• _Task item_: What the task requires is an exact printout of the listing below, pictures excluded.

━━━ Collected material ━━━

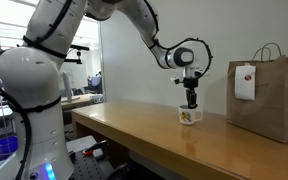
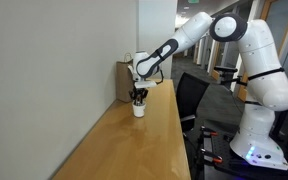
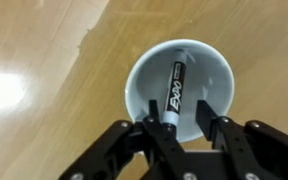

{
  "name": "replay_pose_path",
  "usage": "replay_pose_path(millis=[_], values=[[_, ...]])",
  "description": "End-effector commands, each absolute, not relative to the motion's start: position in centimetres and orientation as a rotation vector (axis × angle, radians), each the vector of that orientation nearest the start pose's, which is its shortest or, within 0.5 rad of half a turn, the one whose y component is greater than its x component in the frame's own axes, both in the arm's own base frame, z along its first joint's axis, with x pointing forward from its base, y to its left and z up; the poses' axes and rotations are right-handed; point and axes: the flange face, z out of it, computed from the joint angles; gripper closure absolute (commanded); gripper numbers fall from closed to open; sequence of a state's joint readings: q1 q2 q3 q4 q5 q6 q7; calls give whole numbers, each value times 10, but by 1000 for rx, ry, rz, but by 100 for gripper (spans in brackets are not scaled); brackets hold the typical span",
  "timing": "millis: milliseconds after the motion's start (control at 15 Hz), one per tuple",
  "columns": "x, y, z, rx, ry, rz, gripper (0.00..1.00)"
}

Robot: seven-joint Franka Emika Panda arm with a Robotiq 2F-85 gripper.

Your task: Remove the marker from the mug and put it on the table

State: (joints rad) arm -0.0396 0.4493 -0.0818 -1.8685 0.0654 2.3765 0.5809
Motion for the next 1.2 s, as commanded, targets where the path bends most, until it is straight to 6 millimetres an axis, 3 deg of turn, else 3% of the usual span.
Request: replay_pose_path(millis=[0,133,533,800,1133], values=[[641,-75,277,-2912,1150,-65,83],[639,-75,273,-2922,1145,-53,99],[634,-65,279,-2958,1109,-45,95],[626,-53,307,-2999,1088,-65,95],[614,-38,364,-3079,1044,-240,95]])
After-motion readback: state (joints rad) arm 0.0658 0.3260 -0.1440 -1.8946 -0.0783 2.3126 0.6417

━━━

• _Exercise response_:
{
  "name": "replay_pose_path",
  "usage": "replay_pose_path(millis=[_], values=[[_, ...]])",
  "description": "End-effector commands, each absolute, not relative to the motion's start: position in centimetres and orientation as a rotation vector (axis × angle, radians), each the vector of that orientation nearest the start pose's, which is its shortest or, within 0.5 rad of half a turn, the one whose y component is greater than its x component in the frame's own axes, both in the arm's own base frame, z along its first joint's axis, with x pointing forward from its base, y to its left and z up; the poses' axes and rotations are right-handed; point and axes: the flange face, z out of it, computed from the joint angles; gripper closure absolute (commanded); gripper numbers fall from closed to open; sequence of a state's joint readings: q1 q2 q3 q4 q5 q6 q7; calls give whole numbers, each value times 10, but by 1000 for rx, ry, rz, but by 100 for gripper (spans in brackets are not scaled); brackets hold the typical span",
  "timing": "millis: milliseconds after the motion's start (control at 15 Hz), one per tuple",
  "columns": "x, y, z, rx, ry, rz, gripper (0.00..1.00)"
}

Robot: seven-joint Franka Emika Panda arm with a Robotiq 2F-85 gripper.

Your task: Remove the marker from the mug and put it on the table

State: (joints rad) arm -0.0396 0.4493 -0.0818 -1.8685 0.0654 2.3765 0.5809
Motion for the next 1.2 s, as commanded, targets where the path bends most, until it is straight to 6 millimetres an axis, 3 deg of turn, else 3% of the usual span.
Request: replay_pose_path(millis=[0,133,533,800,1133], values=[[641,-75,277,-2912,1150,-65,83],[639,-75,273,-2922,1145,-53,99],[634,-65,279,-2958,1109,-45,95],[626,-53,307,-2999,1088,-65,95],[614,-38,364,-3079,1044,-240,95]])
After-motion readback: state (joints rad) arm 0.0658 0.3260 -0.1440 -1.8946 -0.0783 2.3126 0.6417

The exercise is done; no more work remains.